Fried Egg (1 Large) and Avocados (1 Avocado, Ns As To Florida Or California)
Breakfast
110 mg/dL
avg. peak value
Usually causes a small spike
Avg. Food Score on Ultrahuman App
Ultrahuman Users got a STABLE response
How to consume Avocados, Fried Egg without glucose spikes
Portion Control
Keep your portion sizes moderate. Consuming smaller amounts can help manage your blood sugar levels more effectively.
Balanced Plate
Pair avocados and fried eggs with whole grains like quinoa or barley, which are digested more slowly and can help stabilize blood sugar levels.
Add Fiber
Include high-fiber vegetables such as leafy greens, broccoli, or bell peppers to your meal. Fiber slows down digestion and the release of glucose into the bloodstream.
Healthy Fats
Include a small amount of healthy fat such as olive oil or nuts (almonds or walnuts) to further slow absorption.
Protein Boost
Add a lean protein source like grilled chicken or tofu to your meal to help keep blood sugar levels steady.
Hydration
Drink plenty of water before and during your meal.
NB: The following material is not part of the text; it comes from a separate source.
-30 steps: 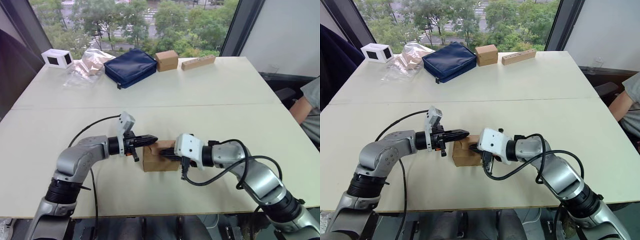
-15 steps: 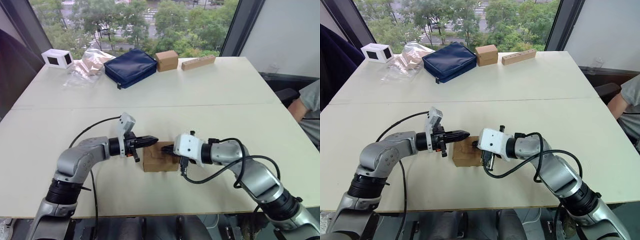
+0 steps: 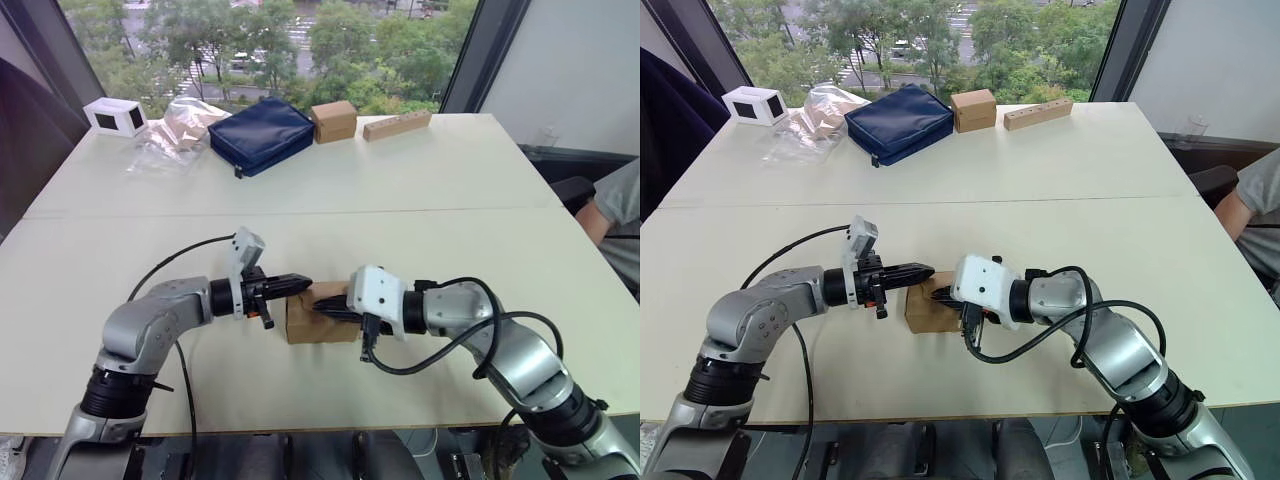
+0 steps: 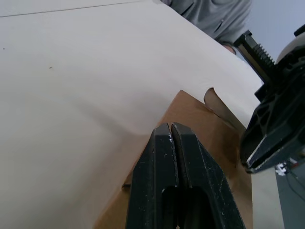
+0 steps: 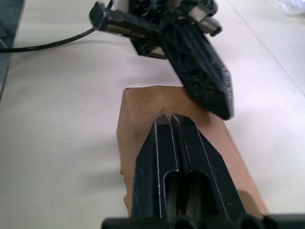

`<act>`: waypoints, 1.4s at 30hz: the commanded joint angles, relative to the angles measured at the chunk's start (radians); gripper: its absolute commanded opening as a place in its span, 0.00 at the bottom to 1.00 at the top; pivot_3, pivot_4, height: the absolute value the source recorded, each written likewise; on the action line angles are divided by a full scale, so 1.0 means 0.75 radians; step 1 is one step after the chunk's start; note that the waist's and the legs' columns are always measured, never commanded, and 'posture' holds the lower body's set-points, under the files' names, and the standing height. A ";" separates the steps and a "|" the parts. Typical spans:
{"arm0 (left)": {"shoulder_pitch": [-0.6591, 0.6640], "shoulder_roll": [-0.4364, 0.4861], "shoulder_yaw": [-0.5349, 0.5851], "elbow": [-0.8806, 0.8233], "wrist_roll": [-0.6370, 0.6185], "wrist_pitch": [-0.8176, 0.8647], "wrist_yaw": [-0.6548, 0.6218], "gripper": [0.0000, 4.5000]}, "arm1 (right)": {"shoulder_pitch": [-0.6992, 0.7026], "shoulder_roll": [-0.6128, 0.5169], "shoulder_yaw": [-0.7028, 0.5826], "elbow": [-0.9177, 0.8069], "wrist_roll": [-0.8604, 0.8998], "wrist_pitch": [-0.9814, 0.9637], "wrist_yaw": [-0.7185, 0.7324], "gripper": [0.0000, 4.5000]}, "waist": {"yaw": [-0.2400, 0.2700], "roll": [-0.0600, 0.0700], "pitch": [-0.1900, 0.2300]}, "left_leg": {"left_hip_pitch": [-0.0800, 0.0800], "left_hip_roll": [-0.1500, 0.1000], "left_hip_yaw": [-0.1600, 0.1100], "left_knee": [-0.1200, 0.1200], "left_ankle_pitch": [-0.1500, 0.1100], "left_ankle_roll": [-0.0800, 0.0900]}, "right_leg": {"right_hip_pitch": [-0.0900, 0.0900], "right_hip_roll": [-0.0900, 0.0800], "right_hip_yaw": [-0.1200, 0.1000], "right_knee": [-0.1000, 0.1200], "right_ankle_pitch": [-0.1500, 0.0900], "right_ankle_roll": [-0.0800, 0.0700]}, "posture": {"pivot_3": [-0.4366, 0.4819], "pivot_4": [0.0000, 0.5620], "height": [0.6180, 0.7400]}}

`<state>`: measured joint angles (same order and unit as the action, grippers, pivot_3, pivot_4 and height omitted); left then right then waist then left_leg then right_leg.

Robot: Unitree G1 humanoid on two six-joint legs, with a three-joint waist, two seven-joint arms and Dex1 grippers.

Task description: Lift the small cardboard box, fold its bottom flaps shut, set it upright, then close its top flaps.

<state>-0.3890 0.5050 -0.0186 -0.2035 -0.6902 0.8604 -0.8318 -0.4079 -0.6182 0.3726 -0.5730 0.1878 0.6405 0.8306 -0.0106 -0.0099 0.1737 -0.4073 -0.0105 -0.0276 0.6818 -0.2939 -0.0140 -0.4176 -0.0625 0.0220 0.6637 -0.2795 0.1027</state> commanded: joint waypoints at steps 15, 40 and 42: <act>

Staying hydrated can aid digestion and help moderate blood sugar spikes.
Cooking Methods
Opt for boiling or poaching your eggs instead of frying them to reduce additional fat intake, which can influence blood sugar.
Timing of Meals
Eat meals at regular intervals throughout the day to maintain steady blood sugar levels.
Physical Activity
Engage in light physical activity, such as a short walk, after eating to help lower blood sugar levels.
Monitor and Adjust
Keep track of how your body responds to these foods and adjust your meal components accordingly to maintain optimal blood sugar balance.